If you are going to use a few highly traied men in place of a vast mass citizen based army, you want those guys to be as motivated as you can. There is no evidence to support that Conscripts wont fight (fighting is mostly a function of survival, not a function of motivation). The volunteers are more inlcined to be positive on entry, and this makes them more "trainable". Volunteers tend to have greater cameraderie, and this makes them, as a group more dependable and resilient. But the difference between colunteers and conscripts is not the same question as the difference between a professional careeer army and a mass citizen based army.


----------



## drgondog (May 27, 2013)

Robert Heinlein - TANSTAFL..

There are no such things as free lunch..


----------



## buffnut453 (May 27, 2013)

oldcrowcv63 said:


> Just referring to the USA and its governing system.



That's fine...I was just thinking that, in the context of this discussion, the US should take a much greater interest in how the armed forces of allied nations are organized. If the US wants the rest of the world to shoulder more of the burden of international peacemaking/keeping, then it's in America's interest that the countries who seek to support that agenda are capable of doing so. The last thing you want is a situation where American lives are threatened because weak allies can't adequately complete their missions. There's no point the US deploying world-beating force if allies on the flanks aren't doing their jobs properly because the soldiers of that allied nation are conscripts and hence less likely to undertake robust patrolling action. We saw hints of that sort of thing during NATO's engagement in the Balkans and it wouldn't surprise me at all to learn that similar issues are encountered in Afghanistan today.


----------



## Tante Ju (May 27, 2013)

parsifal said:


> Mass armies with vast numbers of vbbadly trained men, mostly poor shots and hugely vulnerable targets is really an obsolete concept in modern warfare. The Germans spearheaded this concept in the last war, the idea of super trained, super motivated and super equipped men able to hold back vastly more numerous, but less efficient opponents. The germans failed in the finish, but not because the concept was faulty. they failed for other reasons.

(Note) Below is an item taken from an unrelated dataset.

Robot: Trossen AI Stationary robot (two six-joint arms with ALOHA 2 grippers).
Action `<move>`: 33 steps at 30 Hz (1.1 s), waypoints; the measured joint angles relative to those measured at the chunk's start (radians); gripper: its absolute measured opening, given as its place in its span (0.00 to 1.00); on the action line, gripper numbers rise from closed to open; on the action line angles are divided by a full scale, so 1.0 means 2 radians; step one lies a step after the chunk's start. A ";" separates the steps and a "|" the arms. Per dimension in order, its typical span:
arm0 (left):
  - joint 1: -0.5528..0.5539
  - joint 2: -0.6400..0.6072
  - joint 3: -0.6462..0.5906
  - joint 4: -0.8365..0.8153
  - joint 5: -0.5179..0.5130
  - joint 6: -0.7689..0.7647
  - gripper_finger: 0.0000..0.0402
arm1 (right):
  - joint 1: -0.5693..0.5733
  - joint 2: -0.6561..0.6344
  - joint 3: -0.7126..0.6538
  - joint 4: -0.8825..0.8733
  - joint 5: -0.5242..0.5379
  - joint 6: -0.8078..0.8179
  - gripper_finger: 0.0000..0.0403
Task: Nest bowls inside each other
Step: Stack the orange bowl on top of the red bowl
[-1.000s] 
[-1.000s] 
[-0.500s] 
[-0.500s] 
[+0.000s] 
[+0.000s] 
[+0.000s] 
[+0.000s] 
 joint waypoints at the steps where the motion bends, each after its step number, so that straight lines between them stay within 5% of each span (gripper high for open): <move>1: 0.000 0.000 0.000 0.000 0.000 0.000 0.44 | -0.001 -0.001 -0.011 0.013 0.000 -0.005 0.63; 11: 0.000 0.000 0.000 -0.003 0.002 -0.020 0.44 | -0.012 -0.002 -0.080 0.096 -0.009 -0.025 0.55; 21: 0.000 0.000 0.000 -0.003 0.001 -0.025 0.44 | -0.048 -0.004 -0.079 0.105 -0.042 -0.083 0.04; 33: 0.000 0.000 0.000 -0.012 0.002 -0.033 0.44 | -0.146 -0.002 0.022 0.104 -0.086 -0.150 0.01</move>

In fact the Prussian-German (French, Isreali etc.) army pioneered the concept of a reservist mass army (developed by Prussian Scharnhorst) of compulsory service demonstrated that conscription and professionalism does not rule each other out. The vast majority of the German army was always drafted, save a few services like U-boot. They were not super trained, super equipped, but sufficiently armed, still highly motivated and well lead both on tactical (NCO) and strategic (staff officier) level. Lessons learned on the battlefields were learned and employed. The composition was balanced - there was no weak spots to exploit for the enemy. 

Contrary to this concept, the Red Army demonstrated that vastly more numerous, but less efficient opponents can defeat a qualitatively superior army by maximum exploiting of superior numbers and the strategic opportunities presented thereof - exploiting them the same way revolutionary France and Napoleon did.

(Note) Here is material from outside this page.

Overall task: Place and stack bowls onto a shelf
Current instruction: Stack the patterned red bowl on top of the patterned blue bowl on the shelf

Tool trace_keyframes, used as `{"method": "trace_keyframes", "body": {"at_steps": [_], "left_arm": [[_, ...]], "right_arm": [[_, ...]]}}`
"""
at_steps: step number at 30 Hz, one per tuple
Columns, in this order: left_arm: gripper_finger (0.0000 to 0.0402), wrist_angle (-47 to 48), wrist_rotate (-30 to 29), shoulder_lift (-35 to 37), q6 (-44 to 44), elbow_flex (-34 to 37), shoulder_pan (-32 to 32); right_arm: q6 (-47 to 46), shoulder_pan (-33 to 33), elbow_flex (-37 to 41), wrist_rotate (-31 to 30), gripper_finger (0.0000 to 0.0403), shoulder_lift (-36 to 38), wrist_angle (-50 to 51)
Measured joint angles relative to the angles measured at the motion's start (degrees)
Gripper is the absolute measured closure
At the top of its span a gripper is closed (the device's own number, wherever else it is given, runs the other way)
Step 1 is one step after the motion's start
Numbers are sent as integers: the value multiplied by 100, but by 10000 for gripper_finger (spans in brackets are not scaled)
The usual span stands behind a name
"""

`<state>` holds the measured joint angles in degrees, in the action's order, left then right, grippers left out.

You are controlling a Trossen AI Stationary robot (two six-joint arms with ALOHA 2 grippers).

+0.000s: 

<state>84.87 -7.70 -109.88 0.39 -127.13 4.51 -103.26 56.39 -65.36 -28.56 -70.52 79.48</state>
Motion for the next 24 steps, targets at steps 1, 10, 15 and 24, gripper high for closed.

Both concepts of quality and quantity are therefore valid and were always were. But what was demonstrated since the French revolution over and over again is that a smaller, standing professional army cannot withstand the numbers of the _levee en masse_.

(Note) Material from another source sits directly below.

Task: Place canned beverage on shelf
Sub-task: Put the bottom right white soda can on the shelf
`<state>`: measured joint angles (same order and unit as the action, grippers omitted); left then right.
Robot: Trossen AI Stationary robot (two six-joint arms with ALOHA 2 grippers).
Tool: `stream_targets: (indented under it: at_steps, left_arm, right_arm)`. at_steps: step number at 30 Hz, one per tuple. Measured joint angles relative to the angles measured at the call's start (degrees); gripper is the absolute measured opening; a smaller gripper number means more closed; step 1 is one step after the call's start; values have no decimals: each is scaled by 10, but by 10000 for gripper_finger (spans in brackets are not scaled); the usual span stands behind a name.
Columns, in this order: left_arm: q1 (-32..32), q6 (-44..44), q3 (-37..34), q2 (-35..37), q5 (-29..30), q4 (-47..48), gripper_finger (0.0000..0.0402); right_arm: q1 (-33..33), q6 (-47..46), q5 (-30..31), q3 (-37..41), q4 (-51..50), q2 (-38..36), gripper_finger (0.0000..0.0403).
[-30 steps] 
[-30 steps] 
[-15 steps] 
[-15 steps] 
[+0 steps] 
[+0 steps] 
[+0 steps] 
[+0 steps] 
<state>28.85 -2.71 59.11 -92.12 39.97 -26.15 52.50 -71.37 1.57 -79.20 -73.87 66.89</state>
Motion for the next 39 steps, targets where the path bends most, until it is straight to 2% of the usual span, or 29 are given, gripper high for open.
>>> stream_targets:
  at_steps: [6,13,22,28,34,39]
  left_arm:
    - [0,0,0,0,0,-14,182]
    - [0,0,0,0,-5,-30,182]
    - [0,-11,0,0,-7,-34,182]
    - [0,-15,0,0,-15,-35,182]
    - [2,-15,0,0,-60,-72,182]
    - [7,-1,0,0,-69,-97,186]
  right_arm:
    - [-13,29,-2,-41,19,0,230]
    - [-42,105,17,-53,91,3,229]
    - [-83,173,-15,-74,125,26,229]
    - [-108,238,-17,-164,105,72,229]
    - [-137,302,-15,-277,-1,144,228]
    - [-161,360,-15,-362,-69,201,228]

When you want to fight big wars, there is no alternative for a conscript army for maximum military effiency. When you want to fight small/unpopular wars, a professional army will ensure sufficient military hitting power with bearable political costs.



buffnut453 said:


> That's fine...I was just thinking that, in the context of this discussion, the US should take a much greater interest in how the armed forces of allied nations are organized. If the US wants the rest of the world to shoulder more of the burden of international peacemaking/keeping, then it's in America's interest that the countries who seek to support that agenda are capable of doing so. The last thing you want is a situation where American lives are threatened because weak allies can't adequately complete their missions. There's no point the US deploying world-beating force if allies on the flanks aren't doing their jobs properly because the soldiers of that allied nation are conscripts and hence less likely to undertake robust patrolling action. We saw hints of that sort of thing during NATO's engagement in the Balkans and it wouldn't surprise me at all to learn that similar issues are encountered in Afghanistan today.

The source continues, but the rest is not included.